Scoreboard Pressure

on

Points in tennis are NOT created equal. Within each game there are multiple score variations that require the careful navigation of risk and reward. This is where primary and secondary patterns of play become very important in creating and capitalizing on scoreboard pressure.

Primary Patterns (Lower risk/High reward) of play are your tried and true sequences that hurt your opponent the most. It could be a slice serve wide to the deuce court followed by a groundstroke to the open court, or an inside out forehand approach shot to your opponents backhand, or a body serve followed by attacking the backhand. These patterns of play are your go to when you need a point. The downside is that you can’t run these patterns all the time or your opponent will become wise and will begin predicting these attacks. So how do you keep your opponent off the scent without totally abandoning a pattern that is successful? You let the scoreboard dictate when you will use a primary or secondary pattern.
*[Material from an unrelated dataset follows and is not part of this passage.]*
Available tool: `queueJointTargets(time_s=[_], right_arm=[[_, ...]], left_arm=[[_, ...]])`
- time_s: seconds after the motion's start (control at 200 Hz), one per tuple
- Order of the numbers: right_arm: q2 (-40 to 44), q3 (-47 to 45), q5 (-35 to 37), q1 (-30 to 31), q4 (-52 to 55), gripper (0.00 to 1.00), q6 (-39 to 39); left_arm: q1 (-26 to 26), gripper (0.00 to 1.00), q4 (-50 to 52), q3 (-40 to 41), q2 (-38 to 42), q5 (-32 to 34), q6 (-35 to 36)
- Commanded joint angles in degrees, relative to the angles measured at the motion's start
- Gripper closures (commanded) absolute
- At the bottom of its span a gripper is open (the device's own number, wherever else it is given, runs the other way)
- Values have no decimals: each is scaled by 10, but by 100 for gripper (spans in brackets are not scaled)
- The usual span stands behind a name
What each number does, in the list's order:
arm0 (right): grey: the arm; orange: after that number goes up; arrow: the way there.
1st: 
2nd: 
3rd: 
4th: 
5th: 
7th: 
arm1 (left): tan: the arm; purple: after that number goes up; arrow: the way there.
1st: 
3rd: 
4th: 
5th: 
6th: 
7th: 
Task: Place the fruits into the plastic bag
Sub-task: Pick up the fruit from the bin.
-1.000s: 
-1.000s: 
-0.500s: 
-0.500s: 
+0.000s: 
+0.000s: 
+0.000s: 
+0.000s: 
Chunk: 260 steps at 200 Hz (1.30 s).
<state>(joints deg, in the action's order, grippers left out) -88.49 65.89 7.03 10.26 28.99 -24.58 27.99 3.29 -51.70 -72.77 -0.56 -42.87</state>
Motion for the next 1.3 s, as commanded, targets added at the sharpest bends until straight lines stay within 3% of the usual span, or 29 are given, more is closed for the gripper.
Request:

Secondary Patterns (High risk/High reward) of play are counter plays or sequences that are usually a little bit riskier but yield a high reward and get your opponent thinking about when you will use it again. Paul Annacone has referred to these strategies as investment strategies because using them even once can pay off big later in the match as your opponent will be thinking about when you will use them again, sometimes even if you are unsuccessful. Examples of a secondary pattern could be, kick serve and volley wide to the ad court and volley to the open court, or chip and charge to the backhand on a 2nd serve return, or running around a 2nd serve and attacking big with the forehand. Although these tactics are unlikely to win you the match if you use them as your primary patterns, mixing them in at the right time can win you the big points at the crucial moments of a match. So when is the right time to use a secondary or primary pattern? First, Lets take a look at all the possible scores within a game and what they mean in relation to influencing the outcome.

1467999982517_lc_galleryImage_Britain_Tennis_Wimbledon_.JPG

Base Points

0-0: Win the first point and you get the first opportunity at a set up point.

15-0: Win this point and you create a set up point.

15-15: Win this point and you create a set up point.

Set Up Points

30-0: Win this point and your opponent faces 3 game points.

30-15: Win this point and your opponent faces 2 game points.

30-30: Win this point and your opponent faces 1 game point.

DeuceWin this point and your opponent faces 1 game point.

AD Points

40-30: Your opponent is facing 1 game point.

AD-In: Your opponent is facing 1 game point

40-15: Your opponent is facing 2 game points.

40-0: Your opponent is facing 3 game points.

I have grouped the game scores into 3 categories, base points, set up points and Ad points. Base points have the least significance to the outcome of the game and Ad points are obviously the most important but it is often the player who plays the Set up points the best that wins the match. Why so? Because winning the set up points puts your opponent at risk of losing the game and that makes them tight.

As Brad Gilbert writes in his must read book winning ugly “All players are tense when something is at risk. Pressure will be layered on your strokes and confidence, and to some degree pressure paralyzes most recreational players.”

When a set up point arises in a game, most of the time you are going to want to use your primary patterns of play to give yourself the best chance of winning the point. If you can do that and get to an Ad point you have the option of using a secondary pattern knowing that your opponent will be playing less freely and more timidly under the pressure that any miss will lose them the game. Certainly you must weigh your position in the the set score as to how much you need the game, but the more you are ahead in the set score the more secondary patterns of play you can use. This will keep your opponent off adjusting their gameplay to defend your primary patterns of play and keep you winning points with them when you need to.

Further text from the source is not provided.